In general, for such a structured dataset I suspect you could write a custom data format which was faster for most daily operations (i.e. small data pulls from an arbitrary time). The benefit of moving to a standard DB tool is likely in some of the extras, for example ad hoc queries, multiple access, replication, availability etc. It's also easier to hire help to maintain a standards based data store.
If I were asked to set up a database to store that data, I would do the following:
Proposed schema
(1) Core data is placed into numerous (1000's) of individual tables, each containing two columns:
- time: either a SQL DATETIME data type or a numeric type from some epoch (this is the primary key)
- value: typed as appropriate for your data. I would default to single precision float, however a fixed-point data type may be more appropriate for financial transactions. This is probably unindexed.
These tables will get quite large, and you may want to manually partition them by (for example) year. But you'll have to check system performance and tune as appropriate.

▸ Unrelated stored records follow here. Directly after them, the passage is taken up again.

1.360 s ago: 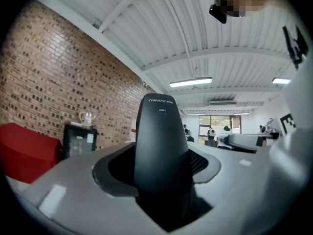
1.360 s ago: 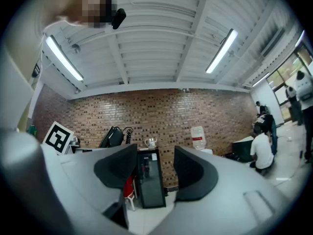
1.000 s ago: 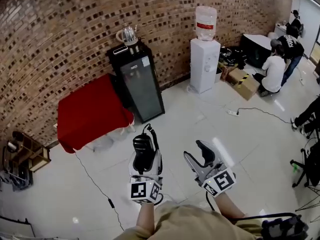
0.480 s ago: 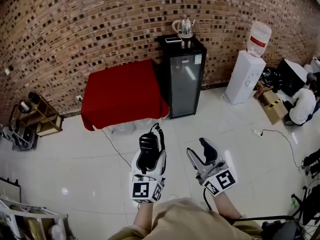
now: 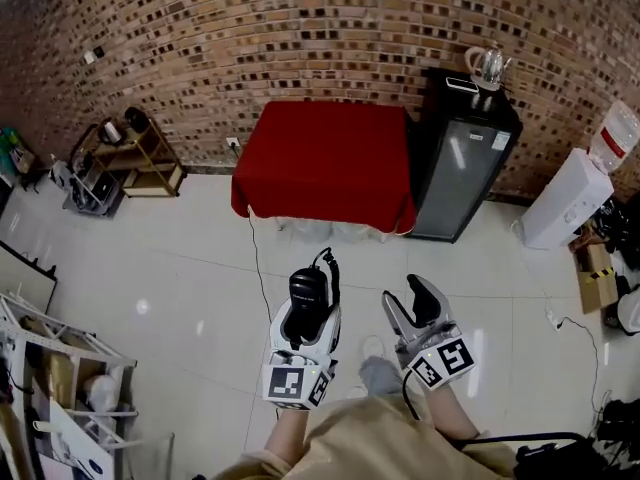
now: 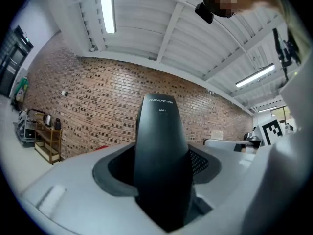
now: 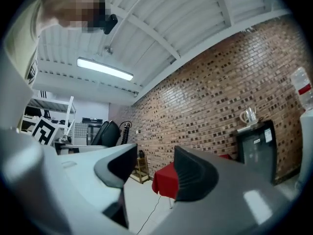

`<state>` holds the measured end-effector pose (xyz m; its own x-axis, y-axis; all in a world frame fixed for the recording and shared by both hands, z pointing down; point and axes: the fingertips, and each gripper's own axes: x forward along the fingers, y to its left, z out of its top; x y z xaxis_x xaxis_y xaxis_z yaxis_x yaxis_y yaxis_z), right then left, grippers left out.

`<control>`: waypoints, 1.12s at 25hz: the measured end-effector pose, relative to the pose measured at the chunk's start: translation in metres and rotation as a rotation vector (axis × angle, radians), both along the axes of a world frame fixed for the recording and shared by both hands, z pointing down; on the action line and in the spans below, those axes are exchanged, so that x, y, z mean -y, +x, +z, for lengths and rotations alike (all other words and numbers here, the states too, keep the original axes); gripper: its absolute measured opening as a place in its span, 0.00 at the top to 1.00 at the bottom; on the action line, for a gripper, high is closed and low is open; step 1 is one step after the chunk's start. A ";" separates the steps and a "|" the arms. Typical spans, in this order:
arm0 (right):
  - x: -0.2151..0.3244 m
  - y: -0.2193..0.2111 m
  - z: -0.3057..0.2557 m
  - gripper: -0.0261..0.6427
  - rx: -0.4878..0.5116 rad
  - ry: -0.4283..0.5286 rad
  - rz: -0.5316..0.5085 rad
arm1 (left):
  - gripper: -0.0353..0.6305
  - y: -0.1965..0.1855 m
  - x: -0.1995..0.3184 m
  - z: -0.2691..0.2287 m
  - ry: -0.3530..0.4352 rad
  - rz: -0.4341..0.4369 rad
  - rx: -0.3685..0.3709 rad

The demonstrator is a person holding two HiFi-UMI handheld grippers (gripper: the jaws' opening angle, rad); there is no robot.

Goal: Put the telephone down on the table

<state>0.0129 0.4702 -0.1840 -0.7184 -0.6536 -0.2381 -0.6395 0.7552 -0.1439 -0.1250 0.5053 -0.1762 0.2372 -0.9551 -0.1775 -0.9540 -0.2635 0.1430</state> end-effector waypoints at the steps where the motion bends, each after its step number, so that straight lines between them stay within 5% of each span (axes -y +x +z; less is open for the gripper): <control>1: 0.010 -0.011 0.008 0.62 0.001 -0.010 -0.023 | 0.53 -0.011 0.007 0.005 -0.003 -0.023 -0.001; 9: 0.116 -0.067 0.061 0.63 0.047 -0.063 -0.180 | 0.53 -0.069 0.083 0.029 0.022 -0.160 0.028; 18: 0.268 -0.073 0.056 0.63 0.063 0.030 -0.132 | 0.53 -0.106 0.218 0.031 0.027 -0.253 0.069; 24: 0.351 -0.099 0.110 0.63 0.056 -0.061 -0.134 | 0.53 -0.132 0.299 0.066 -0.006 -0.272 0.095; 28: 0.387 -0.138 0.132 0.63 0.011 -0.039 -0.143 | 0.53 -0.162 0.343 0.099 -0.022 -0.265 0.088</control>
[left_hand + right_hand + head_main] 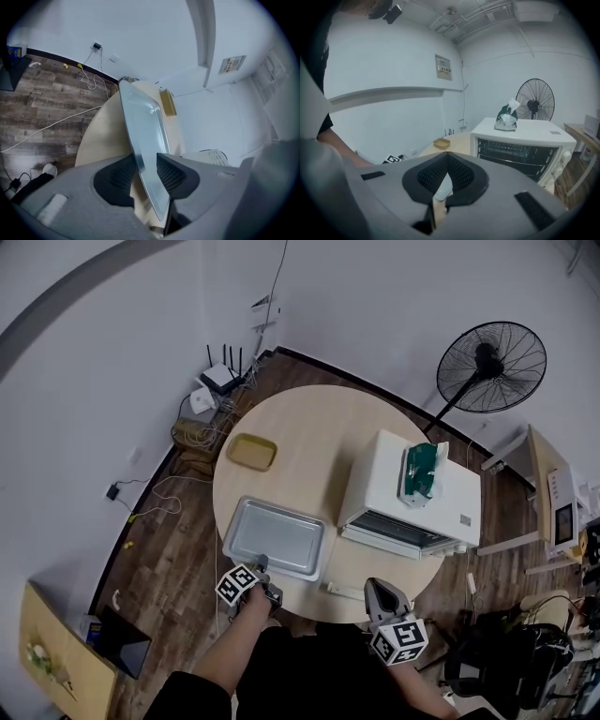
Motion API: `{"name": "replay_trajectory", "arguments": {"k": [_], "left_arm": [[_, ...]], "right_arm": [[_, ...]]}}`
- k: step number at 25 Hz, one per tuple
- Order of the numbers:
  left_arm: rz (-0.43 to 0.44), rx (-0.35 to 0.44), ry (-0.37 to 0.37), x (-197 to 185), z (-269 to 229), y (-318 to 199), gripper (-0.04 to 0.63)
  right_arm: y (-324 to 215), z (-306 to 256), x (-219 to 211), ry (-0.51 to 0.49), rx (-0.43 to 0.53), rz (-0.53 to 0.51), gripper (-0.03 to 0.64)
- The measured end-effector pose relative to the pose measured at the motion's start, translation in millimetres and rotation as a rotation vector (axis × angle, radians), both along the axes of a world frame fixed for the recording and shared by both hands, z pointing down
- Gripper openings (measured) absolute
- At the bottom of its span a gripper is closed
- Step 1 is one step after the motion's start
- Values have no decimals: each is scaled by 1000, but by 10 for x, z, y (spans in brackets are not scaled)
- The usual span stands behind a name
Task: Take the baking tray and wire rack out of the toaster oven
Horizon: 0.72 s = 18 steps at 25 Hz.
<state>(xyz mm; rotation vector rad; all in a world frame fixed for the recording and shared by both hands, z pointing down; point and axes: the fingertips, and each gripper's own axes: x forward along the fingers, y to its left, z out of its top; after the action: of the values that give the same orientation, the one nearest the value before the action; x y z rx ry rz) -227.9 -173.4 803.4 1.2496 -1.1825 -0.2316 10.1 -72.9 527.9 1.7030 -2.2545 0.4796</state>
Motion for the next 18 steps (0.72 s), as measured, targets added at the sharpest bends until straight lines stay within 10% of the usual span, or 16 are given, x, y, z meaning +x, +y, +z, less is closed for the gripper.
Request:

These tables need unique names, and there are a couple of options. They could be human readable (e.g. nyse_goog_dailyhighs_2010) or (my preference) random. Either way a set of metadata tables is required, and random table names prevent developers from inferring anything into the name that was not meant to be inferred.
(2) Meta data is stored in separate tables, as required by the application:
An additional table or set of tables is required to keep track of the metadata. These tables will contain data about exchange, instrument, value, frequency, date ranges, provenance (where did the data come from), plus anything else you need. These are mapped to data table names.
If there is enough data, this lookup could actually provide a table name and database name, allowing a sort of self-implemented data sharding (if that is the correct use of the term). But I would hold that in reserve.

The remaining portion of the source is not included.